I'd hate to continue the disagreement of the article here. I inducted from reading the article that you can only compare and contrast superficial aspects of any given argument, and so I fear that any caution I could give would be useless unless I somehow worded in a miraculously simply way. I don't believe in miracles, but I do believe in critical honesty, so maybe I can be of some help to you.
My first complaint about the article is that it has two immediate and non-intellectual qualities right from the start: it has an ambiguous and misleading title, and the very first noun you use and proliferate on is 'war'. If you are going to communicate your opinion, why be so sensational about it to label it a war? It is over-used metaphorical hype, you know this. And why have such an ambiguous title? That is the first rule in 'bad journalism'. I get the impression from this opening that I will have to read thoroughly to disentangle your opinion from the facts you present, as well as be very skeptical of how much bias went into your selection of the facts and items in comparison.
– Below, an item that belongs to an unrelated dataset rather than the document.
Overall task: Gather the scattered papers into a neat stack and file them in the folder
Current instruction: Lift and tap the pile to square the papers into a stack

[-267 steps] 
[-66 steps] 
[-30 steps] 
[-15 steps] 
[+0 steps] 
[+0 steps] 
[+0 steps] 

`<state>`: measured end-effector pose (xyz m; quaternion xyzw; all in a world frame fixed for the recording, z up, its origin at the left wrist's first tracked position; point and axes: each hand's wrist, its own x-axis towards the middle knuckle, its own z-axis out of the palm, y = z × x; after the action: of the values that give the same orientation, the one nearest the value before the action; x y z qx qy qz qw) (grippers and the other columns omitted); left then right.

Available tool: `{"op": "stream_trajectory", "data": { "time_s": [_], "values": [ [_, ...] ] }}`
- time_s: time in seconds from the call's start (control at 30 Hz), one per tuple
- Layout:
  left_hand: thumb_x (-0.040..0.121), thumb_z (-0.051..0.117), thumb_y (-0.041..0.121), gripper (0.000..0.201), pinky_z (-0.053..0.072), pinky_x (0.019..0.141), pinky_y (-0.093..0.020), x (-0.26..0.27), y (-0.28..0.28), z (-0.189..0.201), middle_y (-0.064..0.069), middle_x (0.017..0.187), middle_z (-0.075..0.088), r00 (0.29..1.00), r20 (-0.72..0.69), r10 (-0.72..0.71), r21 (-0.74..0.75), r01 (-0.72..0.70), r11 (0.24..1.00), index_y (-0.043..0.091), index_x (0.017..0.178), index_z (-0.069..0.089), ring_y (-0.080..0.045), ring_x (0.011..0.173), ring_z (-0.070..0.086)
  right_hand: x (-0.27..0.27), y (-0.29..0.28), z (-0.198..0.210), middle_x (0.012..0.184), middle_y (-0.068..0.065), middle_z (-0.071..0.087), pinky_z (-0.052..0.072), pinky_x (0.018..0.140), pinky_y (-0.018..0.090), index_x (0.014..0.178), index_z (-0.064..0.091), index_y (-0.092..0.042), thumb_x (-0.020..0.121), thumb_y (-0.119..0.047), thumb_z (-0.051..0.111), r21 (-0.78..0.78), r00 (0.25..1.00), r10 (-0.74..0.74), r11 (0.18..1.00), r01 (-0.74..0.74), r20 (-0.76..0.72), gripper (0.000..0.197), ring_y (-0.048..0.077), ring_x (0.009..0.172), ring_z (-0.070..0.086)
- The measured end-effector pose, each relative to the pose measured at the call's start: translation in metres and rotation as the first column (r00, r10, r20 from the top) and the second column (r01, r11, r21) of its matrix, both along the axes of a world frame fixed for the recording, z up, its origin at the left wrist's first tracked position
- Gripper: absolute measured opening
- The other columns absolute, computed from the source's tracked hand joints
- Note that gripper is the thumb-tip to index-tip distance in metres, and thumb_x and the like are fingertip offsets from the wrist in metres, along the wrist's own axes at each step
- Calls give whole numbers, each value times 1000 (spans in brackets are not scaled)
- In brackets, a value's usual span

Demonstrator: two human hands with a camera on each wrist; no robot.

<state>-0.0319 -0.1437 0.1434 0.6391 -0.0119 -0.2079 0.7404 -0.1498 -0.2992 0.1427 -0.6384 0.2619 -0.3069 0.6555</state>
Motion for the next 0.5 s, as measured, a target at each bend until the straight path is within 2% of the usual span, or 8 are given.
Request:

"Celebrating the death of somebody you disagreed with pretty much makes you a dick."
While I agree with this statement, I only agree with it if the definiton of 'disagree' is sensible. If I do not agree with their opinions, their death I will probably take on a scale of my intimacy with them. If I do not agree with their actions -- which means if I believe they have committed horrible actions in their life -- I will probably take comfort that there is one less person I despise in the world. My Aunt Kathy is an overly-excited Evangelical Christian who lives a simply life, and while she tries to convert people, her actions are generally not so bad. Now:
that thing I said I said earlier about not celebrating the death of somebody you disagree with... that still counts for a bitter, uncompromising old fart like Falwell, right? We're civilized people. We can celebrate him changing his mind, or even celebrate him being made to look like a fool in public.
But you start cheering his death, you've walked away from the one single baseline every remotely moral person has ever agreed on: the value of human life.
You see, you are conflating the two. We do not cherish his death like we would "cherish my Aunt Kathy's death". We cherish his death like we would "cherish Uri Geller's death". Falwell had differing beliefs than us, but it is actions that we despise. He was a catalyst for making the United States a theocracy. This fact is not negotiable: all evidence about his actions suggest his attention to make our nation a Christian Nation.
As I said, you seem to look only superficially at people reacting to his death, and you entirely miss the point of "why people react."
1. You Can Do Terrible Things in the Name of Either One.
Outspoken atheists are motivated to relinquish dogmatism by education people away from their beliefs. We do not want to change capitalism or our country. Stalin enforced dogmatism. Mao enforced dogmatism. We do not want to 'win' by forcing people to dogmatically become atheist. Our weapon is ARGUMENT. Please understand this. We believe that atheism and agnosticism is more rational than religion, and we are not simply 'having faith' on this. We believe dogmatic religion has caused a lot of suffering, and we are not simply 'having faith' on this. We are very willing to debate people.
I think you are again peering too superficially into the motivation of atheism. To help you think more clearly on our motivation, do not see the atheist movement
as simply as you have been seeing it. If there is an active atheist 'manifesto', it is this:
To replace dogmatism with reason and skepticism. To open religion up to the same sort of critical thinking as everything else. To replace fundamental religious morals with deeper ethical arguments and discussions.
I'd go on, but I'm kind of tired of reading the article. I'm honestly sorry about that. I've got a short attention span when I've been drinking.